— WHAT IS REQUIRED —
All entries should be copied exactly; the pictures stay out.

— MATERIAL PROVIDED —
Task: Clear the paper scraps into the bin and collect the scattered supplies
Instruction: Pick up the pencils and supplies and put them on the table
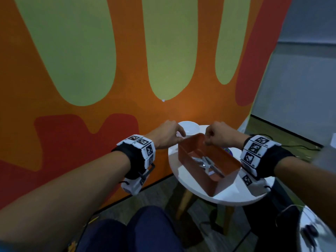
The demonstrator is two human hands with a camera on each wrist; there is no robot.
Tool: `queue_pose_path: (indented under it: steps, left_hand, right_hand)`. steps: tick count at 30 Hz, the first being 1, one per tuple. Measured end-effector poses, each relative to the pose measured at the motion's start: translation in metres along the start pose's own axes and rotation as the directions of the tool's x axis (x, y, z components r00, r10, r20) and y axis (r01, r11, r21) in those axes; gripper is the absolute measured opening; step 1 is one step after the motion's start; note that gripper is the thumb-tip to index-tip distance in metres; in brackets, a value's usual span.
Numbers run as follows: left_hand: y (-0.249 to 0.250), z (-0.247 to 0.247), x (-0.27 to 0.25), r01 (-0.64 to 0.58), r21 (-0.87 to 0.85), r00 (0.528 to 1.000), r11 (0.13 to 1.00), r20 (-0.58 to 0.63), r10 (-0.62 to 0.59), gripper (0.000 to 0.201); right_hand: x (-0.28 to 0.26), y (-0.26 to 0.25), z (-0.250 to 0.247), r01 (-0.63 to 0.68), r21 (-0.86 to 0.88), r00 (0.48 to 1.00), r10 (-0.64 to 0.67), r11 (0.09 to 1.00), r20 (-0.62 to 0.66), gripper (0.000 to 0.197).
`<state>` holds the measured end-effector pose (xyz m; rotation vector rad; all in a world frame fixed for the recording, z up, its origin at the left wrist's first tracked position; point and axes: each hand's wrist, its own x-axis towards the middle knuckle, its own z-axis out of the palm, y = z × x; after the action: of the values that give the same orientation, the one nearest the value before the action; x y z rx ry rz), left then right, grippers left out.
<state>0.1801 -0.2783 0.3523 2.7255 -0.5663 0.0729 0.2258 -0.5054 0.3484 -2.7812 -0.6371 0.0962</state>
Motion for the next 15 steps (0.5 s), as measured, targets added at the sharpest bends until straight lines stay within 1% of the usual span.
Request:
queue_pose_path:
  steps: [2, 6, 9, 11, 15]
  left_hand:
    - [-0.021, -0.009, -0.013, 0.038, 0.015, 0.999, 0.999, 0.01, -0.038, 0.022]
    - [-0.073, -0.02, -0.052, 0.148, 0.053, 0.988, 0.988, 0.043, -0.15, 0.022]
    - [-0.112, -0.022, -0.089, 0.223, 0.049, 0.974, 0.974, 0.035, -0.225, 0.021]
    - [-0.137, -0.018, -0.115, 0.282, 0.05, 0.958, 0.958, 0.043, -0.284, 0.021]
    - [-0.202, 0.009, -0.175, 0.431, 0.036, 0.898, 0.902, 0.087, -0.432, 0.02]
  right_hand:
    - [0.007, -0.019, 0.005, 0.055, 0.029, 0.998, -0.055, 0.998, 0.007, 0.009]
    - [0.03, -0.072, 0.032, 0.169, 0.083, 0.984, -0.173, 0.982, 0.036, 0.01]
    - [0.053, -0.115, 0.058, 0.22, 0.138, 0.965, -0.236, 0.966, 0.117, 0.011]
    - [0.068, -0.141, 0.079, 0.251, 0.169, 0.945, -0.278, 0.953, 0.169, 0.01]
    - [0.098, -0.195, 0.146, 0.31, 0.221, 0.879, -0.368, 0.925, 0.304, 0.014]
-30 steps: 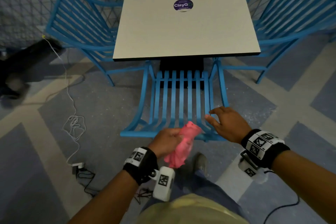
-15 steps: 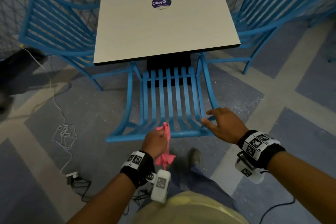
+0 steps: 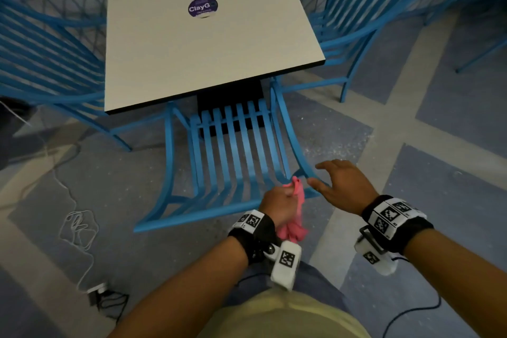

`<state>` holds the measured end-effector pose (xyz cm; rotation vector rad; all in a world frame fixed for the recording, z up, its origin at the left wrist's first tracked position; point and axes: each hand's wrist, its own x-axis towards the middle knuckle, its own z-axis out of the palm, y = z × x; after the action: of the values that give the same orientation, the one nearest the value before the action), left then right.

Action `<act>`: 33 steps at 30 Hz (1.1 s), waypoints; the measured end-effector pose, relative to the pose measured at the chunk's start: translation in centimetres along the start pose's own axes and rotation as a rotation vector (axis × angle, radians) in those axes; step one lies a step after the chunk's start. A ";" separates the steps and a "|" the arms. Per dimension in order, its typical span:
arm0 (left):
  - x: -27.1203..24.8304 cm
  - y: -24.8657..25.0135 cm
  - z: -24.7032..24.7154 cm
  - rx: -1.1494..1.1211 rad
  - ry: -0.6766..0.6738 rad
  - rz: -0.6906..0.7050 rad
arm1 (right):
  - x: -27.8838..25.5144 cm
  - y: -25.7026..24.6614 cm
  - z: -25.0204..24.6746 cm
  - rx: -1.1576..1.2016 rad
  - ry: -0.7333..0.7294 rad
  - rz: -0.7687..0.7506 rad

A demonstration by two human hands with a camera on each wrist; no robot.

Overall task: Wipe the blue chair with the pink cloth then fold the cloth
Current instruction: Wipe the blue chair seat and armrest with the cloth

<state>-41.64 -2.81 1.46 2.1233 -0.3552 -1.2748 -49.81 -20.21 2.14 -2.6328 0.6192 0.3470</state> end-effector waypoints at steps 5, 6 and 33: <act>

— RESULT OF THIS TASK —
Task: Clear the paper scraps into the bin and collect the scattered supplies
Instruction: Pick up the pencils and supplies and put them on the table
The demonstrator is two human hands with a camera on each wrist; there is no robot.
Tool: `queue_pose_path: (indented under it: steps, left_hand, right_hand)`. steps: tick count at 30 Hz, the first being 1, one per tuple. Measured end-effector poses, each relative to the pose measured at the motion's start: translation in metres along the start pose's own axes and rotation as the directions of the tool's x axis (x, y, z components r00, r10, r20) and y axis (r01, r11, r21) in those axes; gripper is the absolute measured opening; step 1 is one step after the motion's start; note that gripper is the thumb-tip to index-tip distance in metres; in brackets, a value's usual span.
Numbers run as follows: left_hand: y (-0.249 to 0.250), z (-0.247 to 0.247), x (-0.27 to 0.25), r01 (-0.64 to 0.58), r21 (-0.87 to 0.85), r00 (0.528 to 1.000), r11 (0.13 to 1.00), r20 (-0.58 to 0.63), r10 (-0.62 to 0.59), gripper (0.000 to 0.201); right_hand: x (-0.28 to 0.26), y (-0.26 to 0.25), z (-0.250 to 0.247), r01 (-0.63 to 0.68), r21 (-0.86 to 0.88), r00 (0.48 to 1.00), r10 (-0.64 to 0.67), r11 (0.09 to 1.00), r20 (-0.62 to 0.66), gripper (0.000 to 0.197).
`<state>` holds the measured end-effector pose (xyz m; rotation vector rad; all in a world frame fixed for the recording, z up, its origin at the left wrist's first tracked position; point and axes: each hand's wrist, its own x-axis towards the middle knuckle, its own z-axis out of the palm, y = z × x; after the action: of the values that give the same orientation, the one nearest the value before the action; x y z rx ry rz), left then right, grippers left out.
<state>0.1801 -0.2783 0.3523 2.7255 -0.5663 0.0729 0.2258 -0.5054 0.3484 -2.7812 -0.6371 0.0962</state>
Motion for the next 15 steps (0.5 s), as measured, targets added at the sharpest bends until straight lines stay within 1% of the usual span.
Request:
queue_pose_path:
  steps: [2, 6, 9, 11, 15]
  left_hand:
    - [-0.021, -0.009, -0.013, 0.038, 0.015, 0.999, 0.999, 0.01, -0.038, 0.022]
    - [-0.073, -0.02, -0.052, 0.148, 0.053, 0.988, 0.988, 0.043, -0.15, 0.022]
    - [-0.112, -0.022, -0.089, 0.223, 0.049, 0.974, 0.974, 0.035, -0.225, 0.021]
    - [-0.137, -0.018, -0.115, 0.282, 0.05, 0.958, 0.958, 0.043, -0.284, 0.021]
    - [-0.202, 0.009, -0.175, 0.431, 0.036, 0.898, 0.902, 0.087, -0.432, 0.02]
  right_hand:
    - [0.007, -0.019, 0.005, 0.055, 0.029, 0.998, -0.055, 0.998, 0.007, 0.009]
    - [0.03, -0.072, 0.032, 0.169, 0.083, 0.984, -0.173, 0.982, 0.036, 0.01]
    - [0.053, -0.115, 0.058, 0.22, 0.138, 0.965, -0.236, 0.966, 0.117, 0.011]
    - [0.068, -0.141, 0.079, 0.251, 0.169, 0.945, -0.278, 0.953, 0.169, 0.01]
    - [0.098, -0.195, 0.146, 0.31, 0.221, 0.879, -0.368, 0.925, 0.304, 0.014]
-30 steps: 
-15 steps: 
+0 steps: 

`<state>` holds the measured end-effector pose (xyz cm; rotation vector rad; all in a world frame fixed for the recording, z up, its origin at the left wrist's first tracked position; point and axes: each hand's wrist, its own x-axis towards the middle knuckle, its own z-axis out of the palm, y = z × x; after the action: of the values that give the same orientation, the one nearest the value before the action), left then right.

Action `<act>`: 33 steps at 30 Hz (1.1 s), waypoints; the measured end-effector pose, relative to the pose measured at the chunk's start: translation in centimetres along the start pose's own axes and rotation as a rotation vector (axis × angle, radians) in those axes; step one lies a step after the chunk's start. A ";" separates the steps and a "|" the arms. Per dimension in order, its typical span:
arm0 (left):
  - x: -27.1203..24.8304 cm
  - y: -24.8657..25.0135 cm
  - z: -24.7032..24.7154 cm
  - rx: -1.1494..1.1211 rad
  - ry: -0.6766..0.6738 rad
  - rz: -0.6906..0.7050 rad
arm1 (right):
  - x: -27.8838..25.5144 cm
  - y: -25.7026..24.6614 cm
  - z: -25.0204..24.6746 cm
  - rx: -1.1576..1.2016 rad
  - ry: -0.7333..0.7294 rad
  - rz: -0.7687..0.7506 rad

A demonstration by two human hands with a camera on each wrist; no robot.

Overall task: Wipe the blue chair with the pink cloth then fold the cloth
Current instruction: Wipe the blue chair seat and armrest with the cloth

<state>-41.64 -2.81 1.46 2.1233 -0.3552 -1.2748 -49.81 -20.21 2.14 -2.6328 0.6192 0.3470</state> end-effector waypoints at steps 5, 6 and 33: <act>

No part of the exercise remains unanswered.